The gap on the arm that hit the bump stop is yes.
And I'm well aware it's too low for handling purposes, but I think it looks good
#60: Re: Torsion bar.. Author: NorthantsBen, Location: Raunds, NorthamptonshirePosted: Sat Apr 30, 2011 7:44 am ---- I have cut them before,
Teebag has cut ones too tho car was too low so we raised it up a tiny bit
#61: Re: Torsion bar.. Author: Harry, Location: StaffordPosted: Sat Apr 30, 2011 7:46 am ----
NorthantsBen wrote:
I have cut them before,
Teebag has cut ones too tho car was too low so we raised it up a tiny bit
How would you go around cutting them? could just grind them not sure if it's the best way though.
#62: Re: Torsion bar.. Author: Seabook, Posted: Sat Apr 30, 2011 7:48 am ---- if you cut the bump stop it would void the warranty.
better to hit the bump stop than bottoming out the dampers.
#63: Re: Torsion bar.. Author: Harry, Location: StaffordPosted: Sat Apr 30, 2011 7:51 am ----
Seabook wrote:
if you cut the bump stop it would void the warranty.
better to hit the bump stop than bottoming out the dampers.
Does the car actually have a warrenty? it's nearly 10 years and I wouldn't ever take it to a pug garage anyway.
#64: Re: Torsion bar.. Author: Seabook, Posted: Sat Apr 30, 2011 7:54 am ----
Harry wrote:
Seabook wrote:
if you cut the bump stop it would void the warranty.
better to hit the bump stop than bottoming out the dampers.
Does the car actually have a warrenty? it's nearly 10 years and I wouldn't ever take it to a pug garage anyway.
i though you just install some new dampers
anyway that doesn't make any difference. hitting the bump stop is better than bottoming out.
#65: Re: Torsion bar.. Author: Harry, Location: StaffordPosted: Sat Apr 30, 2011 8:21 am ---- Fair enough yeah I have spax ones on would never use the standard dampers this low
#66: Re: Torsion bar.. Author: NorthantsBen, Location: Raunds, NorthamptonshirePosted: Sat Apr 30, 2011 8:52 am ---- Pop them off car then Stanley knife goes through them fine,
#67: Re: Torsion bar.. Author: Steve206, Location: UKPosted: Sun May 01, 2011 1:16 pm ---- Seriously, they are there for a reason! Even if you cut them off, and your car will go lower, you'll be hitting metal, which will be worse. Through experience i know your axle will not last.
#68: Re: Torsion bar.. Author: Harry, Location: StaffordPosted: Sun May 01, 2011 4:50 pm ----
Steve206 wrote:
Seriously, they are there for a reason! Even if you cut them off, and your car will go lower, you'll be hitting metal, which will be worse. Through experience i know your axle will not last.

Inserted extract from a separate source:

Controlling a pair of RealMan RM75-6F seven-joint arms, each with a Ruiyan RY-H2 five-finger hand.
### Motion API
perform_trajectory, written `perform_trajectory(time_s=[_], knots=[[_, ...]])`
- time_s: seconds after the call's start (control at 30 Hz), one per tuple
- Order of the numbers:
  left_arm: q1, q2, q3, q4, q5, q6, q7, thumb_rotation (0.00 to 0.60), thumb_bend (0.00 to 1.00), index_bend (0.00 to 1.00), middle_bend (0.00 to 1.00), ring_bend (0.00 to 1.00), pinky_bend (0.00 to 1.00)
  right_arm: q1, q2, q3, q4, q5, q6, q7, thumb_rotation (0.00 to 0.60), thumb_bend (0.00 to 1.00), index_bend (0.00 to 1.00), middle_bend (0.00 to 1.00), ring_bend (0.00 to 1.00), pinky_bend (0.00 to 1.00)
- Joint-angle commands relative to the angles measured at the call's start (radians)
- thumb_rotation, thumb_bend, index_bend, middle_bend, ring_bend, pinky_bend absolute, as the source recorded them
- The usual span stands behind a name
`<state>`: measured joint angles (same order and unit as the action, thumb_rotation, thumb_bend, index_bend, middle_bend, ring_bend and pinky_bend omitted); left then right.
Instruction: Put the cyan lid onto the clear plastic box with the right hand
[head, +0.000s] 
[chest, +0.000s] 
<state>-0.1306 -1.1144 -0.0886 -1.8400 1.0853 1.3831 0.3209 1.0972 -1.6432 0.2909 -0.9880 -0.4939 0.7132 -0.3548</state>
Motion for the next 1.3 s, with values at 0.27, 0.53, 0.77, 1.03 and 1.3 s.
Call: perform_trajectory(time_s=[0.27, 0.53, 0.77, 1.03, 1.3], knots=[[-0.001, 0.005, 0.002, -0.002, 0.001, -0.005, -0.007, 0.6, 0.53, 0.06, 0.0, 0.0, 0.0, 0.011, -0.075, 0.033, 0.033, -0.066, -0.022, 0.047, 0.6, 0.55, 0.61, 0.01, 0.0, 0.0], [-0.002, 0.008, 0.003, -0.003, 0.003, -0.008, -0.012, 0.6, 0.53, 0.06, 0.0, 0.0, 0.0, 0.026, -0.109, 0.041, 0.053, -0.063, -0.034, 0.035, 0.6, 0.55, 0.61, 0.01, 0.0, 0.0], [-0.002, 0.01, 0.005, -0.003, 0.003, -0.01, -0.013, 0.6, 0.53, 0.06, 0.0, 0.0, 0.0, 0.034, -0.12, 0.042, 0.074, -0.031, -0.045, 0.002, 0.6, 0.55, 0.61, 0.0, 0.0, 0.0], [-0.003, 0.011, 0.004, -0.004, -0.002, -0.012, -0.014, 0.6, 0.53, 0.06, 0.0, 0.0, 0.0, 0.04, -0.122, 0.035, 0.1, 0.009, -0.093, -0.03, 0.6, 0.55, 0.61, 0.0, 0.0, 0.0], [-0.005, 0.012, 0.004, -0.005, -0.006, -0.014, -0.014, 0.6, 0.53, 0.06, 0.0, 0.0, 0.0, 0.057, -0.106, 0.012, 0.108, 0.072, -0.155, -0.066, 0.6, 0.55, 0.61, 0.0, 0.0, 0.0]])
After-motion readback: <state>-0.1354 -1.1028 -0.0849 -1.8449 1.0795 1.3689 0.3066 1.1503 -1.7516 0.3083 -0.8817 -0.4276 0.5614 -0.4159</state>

Didn't want to cut them off I'm not completely retarded
When you look at them they are pretty huge, just wondered if you can shrink them a bit whilst still keeping the rubber stopping force but allow more travel. Didn't know if it would benefit at all.
#69: Re: Torsion bar.. Author: Seabook, Posted: Sun May 01, 2011 4:51 pm ---- you would just put more force to the piston. there is a reason why the bump stop is that long.